Below are records to be repeated in full. Give them exactly.

Top of Information supplied

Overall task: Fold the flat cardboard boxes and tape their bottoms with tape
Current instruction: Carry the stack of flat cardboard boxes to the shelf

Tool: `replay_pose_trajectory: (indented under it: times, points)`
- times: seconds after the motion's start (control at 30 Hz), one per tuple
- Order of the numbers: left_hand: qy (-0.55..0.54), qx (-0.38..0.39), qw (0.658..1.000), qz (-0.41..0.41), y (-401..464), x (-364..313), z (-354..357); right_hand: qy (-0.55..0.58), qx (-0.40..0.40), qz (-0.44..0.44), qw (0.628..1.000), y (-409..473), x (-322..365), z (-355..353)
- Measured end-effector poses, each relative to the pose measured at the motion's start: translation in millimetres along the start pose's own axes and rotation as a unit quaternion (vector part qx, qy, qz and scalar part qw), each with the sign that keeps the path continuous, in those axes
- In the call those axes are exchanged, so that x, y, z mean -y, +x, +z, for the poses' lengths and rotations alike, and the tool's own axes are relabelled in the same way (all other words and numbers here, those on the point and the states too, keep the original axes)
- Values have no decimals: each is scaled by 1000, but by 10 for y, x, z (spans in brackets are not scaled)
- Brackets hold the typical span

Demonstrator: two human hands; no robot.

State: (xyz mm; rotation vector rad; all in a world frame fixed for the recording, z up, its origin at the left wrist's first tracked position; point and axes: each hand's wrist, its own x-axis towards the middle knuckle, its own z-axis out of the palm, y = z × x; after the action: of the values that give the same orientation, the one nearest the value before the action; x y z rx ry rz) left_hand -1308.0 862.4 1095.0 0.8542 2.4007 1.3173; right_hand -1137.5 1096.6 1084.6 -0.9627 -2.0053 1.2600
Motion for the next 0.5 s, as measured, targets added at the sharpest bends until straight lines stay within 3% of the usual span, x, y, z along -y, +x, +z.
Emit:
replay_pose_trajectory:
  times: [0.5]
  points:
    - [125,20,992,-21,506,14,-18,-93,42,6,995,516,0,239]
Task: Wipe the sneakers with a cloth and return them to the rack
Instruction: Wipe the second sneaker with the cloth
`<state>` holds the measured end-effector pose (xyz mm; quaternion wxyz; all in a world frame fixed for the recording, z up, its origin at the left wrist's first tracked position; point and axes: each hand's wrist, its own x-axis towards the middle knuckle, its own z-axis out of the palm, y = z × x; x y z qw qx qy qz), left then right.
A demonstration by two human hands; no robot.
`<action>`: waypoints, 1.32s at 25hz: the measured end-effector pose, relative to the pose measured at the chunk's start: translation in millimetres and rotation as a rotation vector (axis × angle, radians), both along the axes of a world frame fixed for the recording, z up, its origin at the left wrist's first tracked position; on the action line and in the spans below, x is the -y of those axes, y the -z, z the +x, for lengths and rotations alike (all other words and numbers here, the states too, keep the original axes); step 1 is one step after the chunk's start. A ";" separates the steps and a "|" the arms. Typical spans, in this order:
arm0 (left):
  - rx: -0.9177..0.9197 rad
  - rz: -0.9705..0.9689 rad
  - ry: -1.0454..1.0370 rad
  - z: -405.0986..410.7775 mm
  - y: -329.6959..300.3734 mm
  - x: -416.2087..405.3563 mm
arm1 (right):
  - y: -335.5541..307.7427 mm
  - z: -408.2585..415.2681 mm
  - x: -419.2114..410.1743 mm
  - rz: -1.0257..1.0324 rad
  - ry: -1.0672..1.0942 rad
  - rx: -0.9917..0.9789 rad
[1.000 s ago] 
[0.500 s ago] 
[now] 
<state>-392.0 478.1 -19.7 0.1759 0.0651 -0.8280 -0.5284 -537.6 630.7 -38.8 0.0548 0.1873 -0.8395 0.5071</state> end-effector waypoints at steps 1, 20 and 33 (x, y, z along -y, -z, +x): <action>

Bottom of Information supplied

Exercise answer:
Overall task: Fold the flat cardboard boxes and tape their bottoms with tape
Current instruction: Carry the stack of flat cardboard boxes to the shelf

Tool: `replay_pose_trajectory: (indented under it: times, points)`
- times: seconds after the motion's start (control at 30 Hz), one per tuple
- Order of the numbers: left_hand: qy (-0.55..0.54), qx (-0.38..0.39), qw (0.658..1.000), qz (-0.41..0.41), y (-401..464), x (-364..313), z (-354..357); right_hand: qy (-0.55..0.58), qx (-0.40..0.40), qz (-0.44..0.44), qw (0.628..1.000), y (-409..473), x (-322..365), z (-355..353)
- Measured end-effector poses, each relative to the pose measured at the motion's start: translation in millimetres along the start pose's own axes and rotation as a unit quaternion (vector part qx, qy, qz and scalar part qw), each with the sign that keeps the path continuous, in those axes
- In the call those axes are exchanged, so that x, y, z mean -y, +x, +z, for the poses' lengths and rotations alike, and the tool's own axes are relabelled in the same way (all other words and numbers here, those on the point and the states too, keep the original axes)
- Values have no decimals: each is scaled by 1000, but by 10 for y, x, z (spans in brackets are not scaled)
- Brackets hold the typical span

Demonstrator: two human hands; no robot.

State: (xyz mm; rotation vector rad; all in a world frame fixed for the recording, z up, its origin at the left wrist's first tracked position; point and axes: each hand's wrist, its own x-axis towards the middle knuckle, its own z-axis out of the palm, y = z × x; after the action: of the values that give the same orientation, the one nearest the value before the action; x y z rx ry rz) left_hand -1308.0 862.4 1095.0 0.8542 2.4007 1.3173; right_hand -1137.5 1096.6 1084.6 -0.9627 -2.0053 1.2600
Motion for the next 0.5 s, as measured, targets added at the sharpest bends until straight lines stay within 3% of the usual span, x, y, z along -y, +x, +z.
Emit:
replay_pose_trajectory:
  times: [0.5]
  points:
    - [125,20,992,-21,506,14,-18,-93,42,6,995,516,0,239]
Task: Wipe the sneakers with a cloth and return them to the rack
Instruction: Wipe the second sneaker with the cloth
`<state>` holds the measured end-effector pose (xyz mm; quaternion wxyz; all in a world frame fixed for the recording, z up, its origin at the left wrist's first tracked position; point and axes: each hand's wrist, its own x-axis towards the middle knuckle, its own z-axis out of the palm, y = z × x; x y z qw qx qy qz), left then right.
A demonstration by two human hands; no robot.
`<action>`: waypoints, 1.32s at 25hz: the measured end-effector pose, relative to the pose measured at the chunk's start: translation in millimetres and rotation as a rotation vector (axis × angle, radians), both along the axes of a world frame fixed for the recording, z up, its origin at the left wrist's first tracked position; on the action line and in the spans below, x is the -y of those axes, y the -z, z the +x, for lengths and rotations alike (all other words and numbers here, the states too, keep the original axes); step 1 is one step after the chunk's start. A ";" separates the steps and a "|" the arms. Typical spans, in this order:
arm0 (left):
  - rx: -0.9177..0.9197 rad
  - rz: -0.9705..0.9689 rad
  - ry: -1.0454..1.0370 rad
  - z: -405.0986..410.7775 mm
  - y: -329.6959..300.3734 mm
  - x: -416.2087..405.3563 mm
arm1 (right):
  - y: -335.5541..307.7427 mm
  - z: -408.2585..415.2681 mm
  - x: -419.2114..410.1743 mm
  - rz: -1.0257..1.0324 rad
  - ry: -1.0672..1.0942 rad
  - rx: -0.9917..0.9789 rad
[1.000 s ago] 
[0.500 s ago] 
[now] 
<state>-392.0 478.1 -19.7 0.1759 0.0651 -0.8280 -0.5284 -537.6 630.7 -38.8 0.0548 0.1873 -0.8395 0.5071</state> end-effector waypoints at steps 1, 20 and 33 (x, y, z along -y, -z, +x): <action>

The response to the exercise is now finished.